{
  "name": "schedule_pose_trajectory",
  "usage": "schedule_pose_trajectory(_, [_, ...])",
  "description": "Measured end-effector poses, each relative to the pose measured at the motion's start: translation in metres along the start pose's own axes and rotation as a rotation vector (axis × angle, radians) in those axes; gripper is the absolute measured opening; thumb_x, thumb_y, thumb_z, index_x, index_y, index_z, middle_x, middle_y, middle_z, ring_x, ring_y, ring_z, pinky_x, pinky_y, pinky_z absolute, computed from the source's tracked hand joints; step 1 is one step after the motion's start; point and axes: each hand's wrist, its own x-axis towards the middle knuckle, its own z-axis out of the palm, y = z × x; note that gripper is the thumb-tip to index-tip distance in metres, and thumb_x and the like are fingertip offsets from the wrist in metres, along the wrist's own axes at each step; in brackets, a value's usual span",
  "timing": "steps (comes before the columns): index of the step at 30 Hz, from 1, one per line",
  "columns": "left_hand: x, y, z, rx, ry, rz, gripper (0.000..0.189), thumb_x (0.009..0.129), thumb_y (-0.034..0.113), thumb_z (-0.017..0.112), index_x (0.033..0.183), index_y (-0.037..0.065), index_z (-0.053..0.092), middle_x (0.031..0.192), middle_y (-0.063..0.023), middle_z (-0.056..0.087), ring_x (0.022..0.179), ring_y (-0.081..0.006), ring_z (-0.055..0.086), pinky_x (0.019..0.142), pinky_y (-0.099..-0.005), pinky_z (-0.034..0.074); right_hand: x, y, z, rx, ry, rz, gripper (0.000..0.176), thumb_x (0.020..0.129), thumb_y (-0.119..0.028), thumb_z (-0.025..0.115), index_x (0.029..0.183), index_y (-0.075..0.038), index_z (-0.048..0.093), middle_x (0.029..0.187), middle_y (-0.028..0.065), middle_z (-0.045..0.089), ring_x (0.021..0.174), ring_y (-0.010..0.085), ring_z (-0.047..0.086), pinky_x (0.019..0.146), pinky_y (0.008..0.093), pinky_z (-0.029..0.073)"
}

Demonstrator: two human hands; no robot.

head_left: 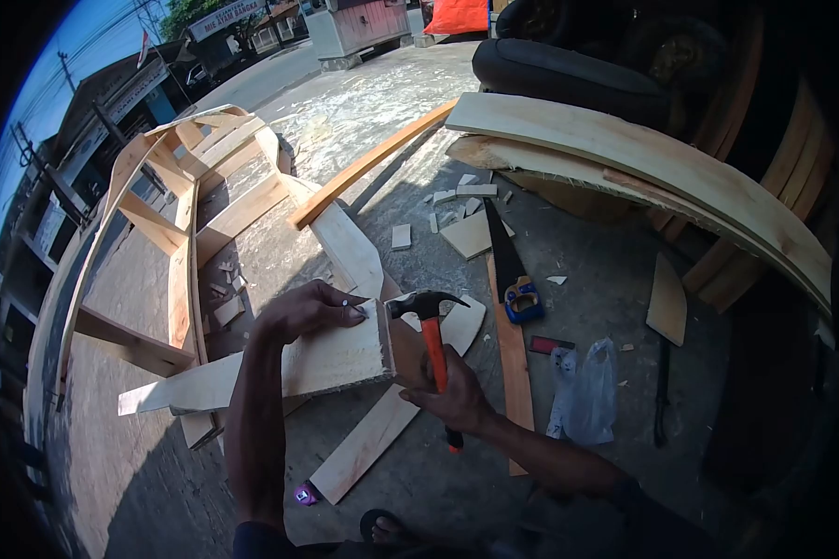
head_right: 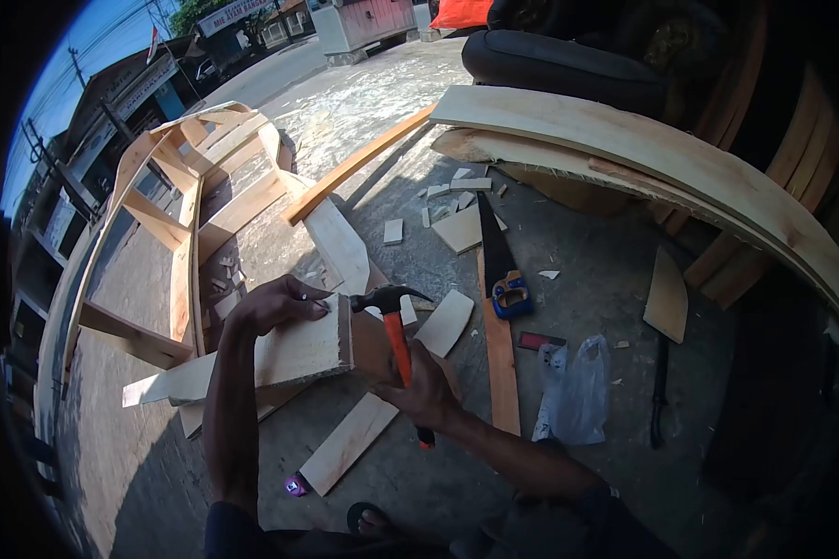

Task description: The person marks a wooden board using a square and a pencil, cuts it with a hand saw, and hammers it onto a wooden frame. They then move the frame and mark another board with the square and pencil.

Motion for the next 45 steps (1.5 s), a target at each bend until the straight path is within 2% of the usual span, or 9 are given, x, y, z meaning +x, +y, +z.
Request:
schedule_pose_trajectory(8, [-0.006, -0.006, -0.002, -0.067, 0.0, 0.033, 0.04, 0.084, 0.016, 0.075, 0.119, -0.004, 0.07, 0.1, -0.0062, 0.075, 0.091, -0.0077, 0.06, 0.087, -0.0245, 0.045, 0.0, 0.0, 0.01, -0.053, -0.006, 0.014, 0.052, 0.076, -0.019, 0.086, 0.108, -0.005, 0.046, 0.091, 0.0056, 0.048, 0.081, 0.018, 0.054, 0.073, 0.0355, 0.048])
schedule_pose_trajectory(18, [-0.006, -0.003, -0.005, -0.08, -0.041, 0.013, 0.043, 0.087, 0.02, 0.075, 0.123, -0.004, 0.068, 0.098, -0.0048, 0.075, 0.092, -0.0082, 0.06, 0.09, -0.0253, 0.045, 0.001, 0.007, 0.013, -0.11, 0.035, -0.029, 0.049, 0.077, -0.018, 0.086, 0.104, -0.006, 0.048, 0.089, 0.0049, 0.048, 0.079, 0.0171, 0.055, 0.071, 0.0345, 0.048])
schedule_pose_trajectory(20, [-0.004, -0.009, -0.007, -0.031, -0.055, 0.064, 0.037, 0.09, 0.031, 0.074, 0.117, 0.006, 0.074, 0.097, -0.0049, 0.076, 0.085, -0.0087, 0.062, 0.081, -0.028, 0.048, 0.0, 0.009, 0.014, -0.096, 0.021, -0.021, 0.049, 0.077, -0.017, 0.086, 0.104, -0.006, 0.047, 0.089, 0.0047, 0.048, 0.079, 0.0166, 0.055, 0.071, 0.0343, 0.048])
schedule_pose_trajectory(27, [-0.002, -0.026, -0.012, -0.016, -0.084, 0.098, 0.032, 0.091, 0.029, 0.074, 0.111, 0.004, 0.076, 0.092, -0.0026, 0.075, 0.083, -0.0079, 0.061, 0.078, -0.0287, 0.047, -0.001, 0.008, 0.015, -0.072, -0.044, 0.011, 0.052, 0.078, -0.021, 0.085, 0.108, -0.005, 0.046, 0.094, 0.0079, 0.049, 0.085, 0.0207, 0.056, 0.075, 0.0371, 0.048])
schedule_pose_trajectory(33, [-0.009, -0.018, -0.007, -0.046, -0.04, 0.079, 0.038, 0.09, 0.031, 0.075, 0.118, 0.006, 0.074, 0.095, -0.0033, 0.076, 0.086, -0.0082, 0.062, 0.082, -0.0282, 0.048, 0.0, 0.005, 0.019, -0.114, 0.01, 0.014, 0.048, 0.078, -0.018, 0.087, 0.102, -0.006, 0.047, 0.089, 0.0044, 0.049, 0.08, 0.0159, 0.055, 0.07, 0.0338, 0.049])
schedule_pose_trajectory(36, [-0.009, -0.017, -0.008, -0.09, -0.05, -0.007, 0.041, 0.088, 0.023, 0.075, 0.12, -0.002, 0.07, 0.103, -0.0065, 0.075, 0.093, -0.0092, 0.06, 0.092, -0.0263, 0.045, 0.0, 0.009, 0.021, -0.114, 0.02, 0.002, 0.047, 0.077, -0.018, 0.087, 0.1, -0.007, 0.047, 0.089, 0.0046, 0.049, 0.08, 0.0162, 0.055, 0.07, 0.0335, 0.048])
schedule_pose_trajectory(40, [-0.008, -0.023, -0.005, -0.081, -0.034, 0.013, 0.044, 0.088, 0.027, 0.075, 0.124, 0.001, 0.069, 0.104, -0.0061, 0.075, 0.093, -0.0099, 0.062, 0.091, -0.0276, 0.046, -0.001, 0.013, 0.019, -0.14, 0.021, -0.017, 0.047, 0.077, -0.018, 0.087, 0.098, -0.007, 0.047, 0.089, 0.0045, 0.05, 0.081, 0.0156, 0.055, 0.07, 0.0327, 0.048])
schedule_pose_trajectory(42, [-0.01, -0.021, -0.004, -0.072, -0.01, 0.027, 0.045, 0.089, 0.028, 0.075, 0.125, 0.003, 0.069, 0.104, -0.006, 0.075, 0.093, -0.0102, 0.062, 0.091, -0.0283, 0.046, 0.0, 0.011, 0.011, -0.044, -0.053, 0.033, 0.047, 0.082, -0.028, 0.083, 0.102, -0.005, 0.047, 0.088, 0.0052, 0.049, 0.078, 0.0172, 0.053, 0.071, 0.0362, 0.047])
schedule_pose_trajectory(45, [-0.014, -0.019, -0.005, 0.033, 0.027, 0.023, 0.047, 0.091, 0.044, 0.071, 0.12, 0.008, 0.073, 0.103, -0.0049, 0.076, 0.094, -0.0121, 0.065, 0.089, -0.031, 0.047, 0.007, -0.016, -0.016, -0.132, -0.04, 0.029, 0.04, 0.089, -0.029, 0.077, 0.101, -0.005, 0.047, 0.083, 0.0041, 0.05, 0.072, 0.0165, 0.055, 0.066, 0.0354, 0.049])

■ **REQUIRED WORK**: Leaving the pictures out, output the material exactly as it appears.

■ **ANSWER BOX**:
{
  "name": "schedule_pose_trajectory",
  "usage": "schedule_pose_trajectory(_, [_, ...])",
  "description": "Measured end-effector poses, each relative to the pose measured at the motion's start: translation in metres along the start pose's own axes and rotation as a rotation vector (axis × angle, radians) in those axes; gripper is the absolute measured opening; thumb_x, thumb_y, thumb_z, index_x, index_y, index_z, middle_x, middle_y, middle_z, ring_x, ring_y, ring_z, pinky_x, pinky_y, pinky_z absolute, computed from the source's tracked hand joints; step 1 is one step after the motion's start; point and axes: each hand's wrist, its own x-axis towards the middle knuckle, its own z-axis out of the palm, y = z × x; note that gripper is the thumb-tip to index-tip distance in metres, and thumb_x and the like are fingertip offsets from the wrist in metres, along the wrist's own axes at each step; in brackets, a value's usual span",
  "timing": "steps (comes before the columns): index of the step at 30 Hz, from 1, one per line",
  "columns": "left_hand: x, y, z, rx, ry, rz, gripper (0.000..0.189), thumb_x (0.009..0.129), thumb_y (-0.034..0.113), thumb_z (-0.017..0.112), index_x (0.033..0.183), index_y (-0.037..0.065), index_z (-0.053..0.092), middle_x (0.031..0.192), middle_y (-0.063..0.023), middle_z (-0.056..0.087), ring_x (0.022..0.179), ring_y (-0.081..0.006), ring_z (-0.055..0.086), pinky_x (0.019..0.142), pinky_y (-0.099..-0.005), pinky_z (-0.034..0.074); right_hand: x, y, z, rx, ry, rz, gripper (0.000..0.176), thumb_x (0.020..0.129), thumb_y (-0.119..0.028), thumb_z (-0.025..0.115), index_x (0.029..0.183), index_y (-0.075..0.038), index_z (-0.048..0.093), middle_x (0.029..0.187), middle_y (-0.028..0.065), middle_z (-0.045..0.089), ring_x (0.021..0.174), ring_y (-0.010..0.085), ring_z (-0.047..0.086), pinky_x (0.019..0.146), pinky_y (0.008..0.093), pinky_z (-0.029..0.073)"
}

Demonstrator: two human hands; no robot.

head_left: 
head_right: 

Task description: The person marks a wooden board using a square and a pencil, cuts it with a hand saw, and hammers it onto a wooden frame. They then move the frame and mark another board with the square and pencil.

Motion for the next 45 steps (1.5 s), a target at each bend until the straight path is within 2% of the usual span, or 9 are given, x, y, z meaning +x, +y, +z.
Request:
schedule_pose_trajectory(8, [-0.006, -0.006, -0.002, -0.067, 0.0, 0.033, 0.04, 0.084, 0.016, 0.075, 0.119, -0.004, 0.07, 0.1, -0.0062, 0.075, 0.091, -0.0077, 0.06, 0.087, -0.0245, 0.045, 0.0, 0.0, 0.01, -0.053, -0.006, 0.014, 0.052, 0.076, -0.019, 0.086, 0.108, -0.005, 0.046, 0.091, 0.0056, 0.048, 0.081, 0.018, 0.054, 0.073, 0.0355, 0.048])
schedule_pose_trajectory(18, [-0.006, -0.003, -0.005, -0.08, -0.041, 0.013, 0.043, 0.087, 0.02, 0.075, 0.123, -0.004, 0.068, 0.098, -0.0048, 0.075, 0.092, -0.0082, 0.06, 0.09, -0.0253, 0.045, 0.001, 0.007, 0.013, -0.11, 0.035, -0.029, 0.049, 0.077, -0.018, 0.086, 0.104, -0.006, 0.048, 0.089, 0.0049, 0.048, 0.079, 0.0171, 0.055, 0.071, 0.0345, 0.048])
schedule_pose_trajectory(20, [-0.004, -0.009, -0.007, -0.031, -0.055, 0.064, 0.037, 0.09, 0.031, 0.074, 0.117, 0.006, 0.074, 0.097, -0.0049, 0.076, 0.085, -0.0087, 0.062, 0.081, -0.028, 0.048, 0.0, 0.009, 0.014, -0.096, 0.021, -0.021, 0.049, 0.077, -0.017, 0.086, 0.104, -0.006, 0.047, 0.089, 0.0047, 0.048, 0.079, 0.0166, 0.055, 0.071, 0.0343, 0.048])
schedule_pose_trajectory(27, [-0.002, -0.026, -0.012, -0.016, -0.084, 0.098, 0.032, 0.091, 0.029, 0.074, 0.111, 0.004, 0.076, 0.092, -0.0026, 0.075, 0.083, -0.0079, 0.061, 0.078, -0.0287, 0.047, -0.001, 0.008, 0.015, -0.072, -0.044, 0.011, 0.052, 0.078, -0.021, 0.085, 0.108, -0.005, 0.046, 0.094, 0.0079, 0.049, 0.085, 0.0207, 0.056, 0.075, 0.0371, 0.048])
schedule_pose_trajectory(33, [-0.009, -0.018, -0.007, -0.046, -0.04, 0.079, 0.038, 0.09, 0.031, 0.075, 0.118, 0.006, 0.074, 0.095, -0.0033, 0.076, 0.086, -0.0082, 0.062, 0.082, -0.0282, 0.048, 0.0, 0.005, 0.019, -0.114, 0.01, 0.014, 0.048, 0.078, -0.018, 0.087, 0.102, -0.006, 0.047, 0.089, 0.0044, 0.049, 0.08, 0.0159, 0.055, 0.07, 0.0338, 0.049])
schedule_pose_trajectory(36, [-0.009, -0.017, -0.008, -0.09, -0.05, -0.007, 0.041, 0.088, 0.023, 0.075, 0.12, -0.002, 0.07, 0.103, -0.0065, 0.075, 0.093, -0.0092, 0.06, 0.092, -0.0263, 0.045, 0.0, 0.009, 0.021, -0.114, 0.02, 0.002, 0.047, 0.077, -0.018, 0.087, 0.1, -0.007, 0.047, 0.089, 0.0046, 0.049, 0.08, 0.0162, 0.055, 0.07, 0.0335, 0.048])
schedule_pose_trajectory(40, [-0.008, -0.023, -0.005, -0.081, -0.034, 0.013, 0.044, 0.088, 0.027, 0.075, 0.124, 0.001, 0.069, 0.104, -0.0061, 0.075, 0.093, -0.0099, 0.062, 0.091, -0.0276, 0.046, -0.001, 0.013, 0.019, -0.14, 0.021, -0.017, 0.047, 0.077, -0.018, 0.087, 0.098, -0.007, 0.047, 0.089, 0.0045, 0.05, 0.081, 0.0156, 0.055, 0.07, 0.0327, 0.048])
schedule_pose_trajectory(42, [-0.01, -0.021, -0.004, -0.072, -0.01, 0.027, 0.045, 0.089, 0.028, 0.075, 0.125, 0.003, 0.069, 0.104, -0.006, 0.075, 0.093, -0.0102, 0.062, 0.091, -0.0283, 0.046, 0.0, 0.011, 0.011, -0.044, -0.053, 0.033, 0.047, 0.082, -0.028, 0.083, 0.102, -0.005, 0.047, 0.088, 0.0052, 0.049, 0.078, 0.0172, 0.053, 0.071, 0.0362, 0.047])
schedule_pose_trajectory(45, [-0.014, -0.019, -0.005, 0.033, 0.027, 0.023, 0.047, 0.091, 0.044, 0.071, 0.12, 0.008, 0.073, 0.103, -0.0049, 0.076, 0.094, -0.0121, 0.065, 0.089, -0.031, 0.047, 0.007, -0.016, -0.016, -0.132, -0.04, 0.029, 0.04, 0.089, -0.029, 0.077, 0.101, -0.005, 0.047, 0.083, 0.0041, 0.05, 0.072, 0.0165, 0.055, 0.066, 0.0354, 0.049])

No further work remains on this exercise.